Assigned task.
Report the lines of the material that carry the string "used".

___

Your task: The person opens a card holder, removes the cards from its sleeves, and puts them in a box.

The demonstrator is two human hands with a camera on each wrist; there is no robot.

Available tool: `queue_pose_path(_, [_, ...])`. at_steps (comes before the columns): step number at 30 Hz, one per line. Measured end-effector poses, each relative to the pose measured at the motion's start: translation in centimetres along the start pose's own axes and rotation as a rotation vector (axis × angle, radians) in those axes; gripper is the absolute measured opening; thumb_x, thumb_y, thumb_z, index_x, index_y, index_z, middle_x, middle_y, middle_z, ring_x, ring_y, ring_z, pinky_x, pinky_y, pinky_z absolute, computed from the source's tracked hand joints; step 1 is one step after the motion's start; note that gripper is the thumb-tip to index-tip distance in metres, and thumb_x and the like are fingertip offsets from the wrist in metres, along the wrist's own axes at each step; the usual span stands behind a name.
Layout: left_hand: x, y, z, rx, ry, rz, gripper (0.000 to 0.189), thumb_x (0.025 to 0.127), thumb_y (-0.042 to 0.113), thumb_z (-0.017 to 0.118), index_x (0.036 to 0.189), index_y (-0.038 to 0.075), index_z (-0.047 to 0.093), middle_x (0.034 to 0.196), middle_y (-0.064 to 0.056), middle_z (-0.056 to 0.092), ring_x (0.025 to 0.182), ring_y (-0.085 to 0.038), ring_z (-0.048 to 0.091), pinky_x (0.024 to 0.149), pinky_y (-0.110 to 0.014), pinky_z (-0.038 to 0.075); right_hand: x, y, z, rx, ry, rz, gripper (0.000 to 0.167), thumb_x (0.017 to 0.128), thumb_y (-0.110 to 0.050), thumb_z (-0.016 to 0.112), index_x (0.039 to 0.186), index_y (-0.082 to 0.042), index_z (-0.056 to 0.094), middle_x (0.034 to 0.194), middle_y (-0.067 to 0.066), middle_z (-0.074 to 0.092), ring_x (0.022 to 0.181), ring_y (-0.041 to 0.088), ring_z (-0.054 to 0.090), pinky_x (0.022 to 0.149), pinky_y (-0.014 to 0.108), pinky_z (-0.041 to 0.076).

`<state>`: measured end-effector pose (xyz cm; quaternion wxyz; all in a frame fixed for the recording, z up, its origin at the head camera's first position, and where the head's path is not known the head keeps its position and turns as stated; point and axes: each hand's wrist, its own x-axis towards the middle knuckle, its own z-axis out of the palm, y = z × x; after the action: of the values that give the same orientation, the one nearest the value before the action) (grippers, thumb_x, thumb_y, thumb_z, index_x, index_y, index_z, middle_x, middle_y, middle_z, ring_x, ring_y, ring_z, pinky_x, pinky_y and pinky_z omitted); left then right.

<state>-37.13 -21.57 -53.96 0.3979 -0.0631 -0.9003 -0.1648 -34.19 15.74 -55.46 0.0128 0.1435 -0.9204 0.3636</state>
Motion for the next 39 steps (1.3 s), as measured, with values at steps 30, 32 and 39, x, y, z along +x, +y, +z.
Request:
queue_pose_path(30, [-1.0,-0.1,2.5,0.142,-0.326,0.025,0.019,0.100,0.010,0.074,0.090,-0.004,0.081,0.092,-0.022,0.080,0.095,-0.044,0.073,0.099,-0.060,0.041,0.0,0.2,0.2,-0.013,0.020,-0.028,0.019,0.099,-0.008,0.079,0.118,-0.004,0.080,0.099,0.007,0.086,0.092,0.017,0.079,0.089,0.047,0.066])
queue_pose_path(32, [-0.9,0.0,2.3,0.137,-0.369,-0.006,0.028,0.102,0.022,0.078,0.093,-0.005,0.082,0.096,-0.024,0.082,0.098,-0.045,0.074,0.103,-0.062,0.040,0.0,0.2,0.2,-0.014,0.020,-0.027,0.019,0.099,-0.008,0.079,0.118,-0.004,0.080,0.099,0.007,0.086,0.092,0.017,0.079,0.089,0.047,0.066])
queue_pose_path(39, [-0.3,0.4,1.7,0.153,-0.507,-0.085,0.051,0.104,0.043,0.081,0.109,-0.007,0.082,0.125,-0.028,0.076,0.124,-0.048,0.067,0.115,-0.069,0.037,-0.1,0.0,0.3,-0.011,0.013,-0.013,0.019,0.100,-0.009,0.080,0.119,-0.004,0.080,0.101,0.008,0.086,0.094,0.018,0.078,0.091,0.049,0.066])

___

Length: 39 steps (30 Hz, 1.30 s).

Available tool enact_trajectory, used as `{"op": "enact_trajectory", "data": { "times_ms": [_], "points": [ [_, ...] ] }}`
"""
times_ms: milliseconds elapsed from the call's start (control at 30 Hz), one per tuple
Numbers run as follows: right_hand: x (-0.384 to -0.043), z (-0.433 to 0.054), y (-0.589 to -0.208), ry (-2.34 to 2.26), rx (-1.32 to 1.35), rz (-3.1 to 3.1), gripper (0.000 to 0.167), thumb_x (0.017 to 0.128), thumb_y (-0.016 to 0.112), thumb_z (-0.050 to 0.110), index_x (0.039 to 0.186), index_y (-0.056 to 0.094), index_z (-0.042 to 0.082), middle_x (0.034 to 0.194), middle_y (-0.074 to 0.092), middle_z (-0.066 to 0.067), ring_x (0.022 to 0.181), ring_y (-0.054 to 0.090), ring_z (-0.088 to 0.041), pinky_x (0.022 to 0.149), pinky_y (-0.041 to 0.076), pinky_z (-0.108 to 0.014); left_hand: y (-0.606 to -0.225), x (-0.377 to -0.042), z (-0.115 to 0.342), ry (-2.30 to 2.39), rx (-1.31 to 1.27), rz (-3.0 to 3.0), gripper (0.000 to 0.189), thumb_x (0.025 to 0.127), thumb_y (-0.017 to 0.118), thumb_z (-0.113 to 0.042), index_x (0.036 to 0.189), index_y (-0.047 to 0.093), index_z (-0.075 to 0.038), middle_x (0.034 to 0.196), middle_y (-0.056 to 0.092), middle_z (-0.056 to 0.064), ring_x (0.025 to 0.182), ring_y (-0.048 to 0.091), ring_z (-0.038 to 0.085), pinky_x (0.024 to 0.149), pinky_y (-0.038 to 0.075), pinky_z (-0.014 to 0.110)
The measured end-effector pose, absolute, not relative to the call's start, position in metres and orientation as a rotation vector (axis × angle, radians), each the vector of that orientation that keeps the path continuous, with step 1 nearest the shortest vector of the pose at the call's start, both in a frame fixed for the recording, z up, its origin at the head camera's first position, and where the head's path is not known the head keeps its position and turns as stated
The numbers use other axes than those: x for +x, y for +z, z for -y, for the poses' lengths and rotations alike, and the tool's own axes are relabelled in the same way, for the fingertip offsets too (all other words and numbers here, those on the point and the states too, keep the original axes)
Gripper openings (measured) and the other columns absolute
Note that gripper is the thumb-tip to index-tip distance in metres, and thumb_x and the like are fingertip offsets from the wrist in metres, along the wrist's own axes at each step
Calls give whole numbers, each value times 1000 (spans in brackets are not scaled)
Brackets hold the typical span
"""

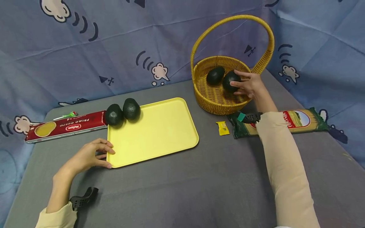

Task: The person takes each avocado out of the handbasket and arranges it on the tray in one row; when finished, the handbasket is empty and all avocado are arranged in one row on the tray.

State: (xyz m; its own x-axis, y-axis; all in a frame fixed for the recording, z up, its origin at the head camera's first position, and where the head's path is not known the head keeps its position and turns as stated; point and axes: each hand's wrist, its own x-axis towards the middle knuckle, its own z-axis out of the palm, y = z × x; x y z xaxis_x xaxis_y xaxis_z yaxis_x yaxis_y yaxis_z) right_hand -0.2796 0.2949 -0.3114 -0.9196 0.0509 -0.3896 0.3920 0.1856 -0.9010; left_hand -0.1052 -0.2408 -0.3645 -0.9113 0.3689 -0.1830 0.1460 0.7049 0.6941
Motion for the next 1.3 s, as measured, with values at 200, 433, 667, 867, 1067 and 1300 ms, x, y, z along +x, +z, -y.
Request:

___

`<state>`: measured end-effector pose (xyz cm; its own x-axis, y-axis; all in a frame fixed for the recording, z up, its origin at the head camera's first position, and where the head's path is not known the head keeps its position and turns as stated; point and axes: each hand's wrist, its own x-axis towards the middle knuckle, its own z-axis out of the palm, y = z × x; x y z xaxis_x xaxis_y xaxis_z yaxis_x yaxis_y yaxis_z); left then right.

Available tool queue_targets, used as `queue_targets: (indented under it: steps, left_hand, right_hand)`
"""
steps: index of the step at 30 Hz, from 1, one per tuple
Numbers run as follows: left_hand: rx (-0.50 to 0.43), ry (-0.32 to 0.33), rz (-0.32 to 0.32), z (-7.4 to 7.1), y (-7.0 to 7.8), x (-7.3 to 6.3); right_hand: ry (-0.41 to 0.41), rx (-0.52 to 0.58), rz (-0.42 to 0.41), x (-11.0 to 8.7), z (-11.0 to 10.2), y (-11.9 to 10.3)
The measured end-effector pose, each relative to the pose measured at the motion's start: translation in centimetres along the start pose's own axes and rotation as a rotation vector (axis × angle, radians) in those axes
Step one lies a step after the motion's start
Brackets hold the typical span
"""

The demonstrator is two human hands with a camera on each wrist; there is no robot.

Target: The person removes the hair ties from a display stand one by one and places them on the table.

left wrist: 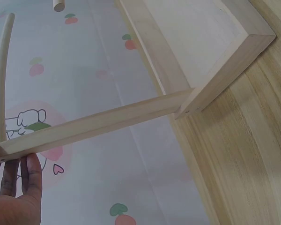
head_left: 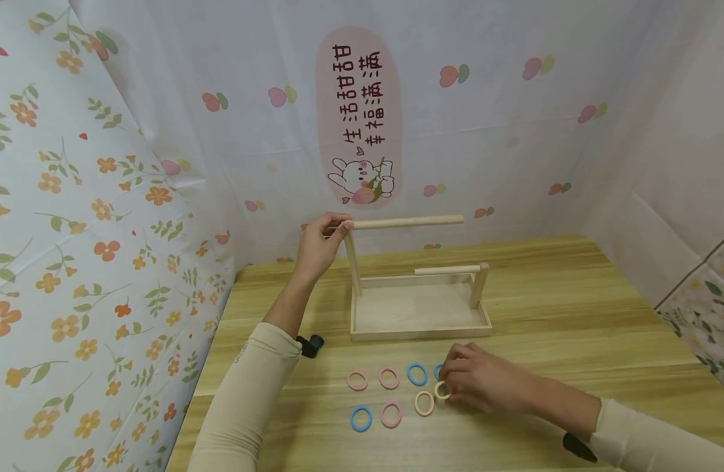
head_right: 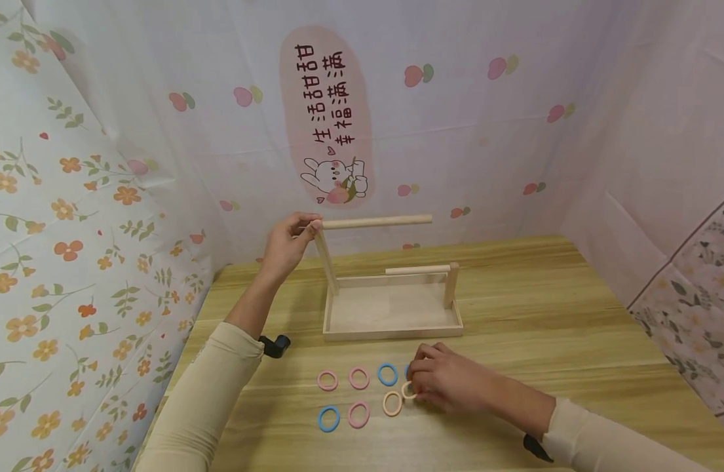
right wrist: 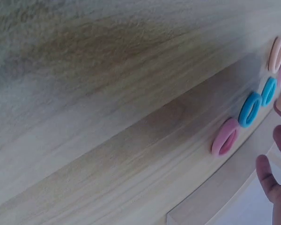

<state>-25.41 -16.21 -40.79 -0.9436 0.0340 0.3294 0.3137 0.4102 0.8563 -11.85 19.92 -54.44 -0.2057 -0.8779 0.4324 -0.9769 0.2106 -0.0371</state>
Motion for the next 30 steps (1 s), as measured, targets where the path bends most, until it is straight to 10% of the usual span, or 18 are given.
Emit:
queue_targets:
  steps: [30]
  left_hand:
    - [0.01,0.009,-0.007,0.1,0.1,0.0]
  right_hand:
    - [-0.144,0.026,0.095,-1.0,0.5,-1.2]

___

Response.
Available tool enact_trajectory, used as `{"op": "enact_trajectory", "data": { "times_ms": [_], "points": [ [_, ...] ] }}`
Available tool queue_targets, used as `queue_targets: (indented under it: steps, left_hand, right_hand)`

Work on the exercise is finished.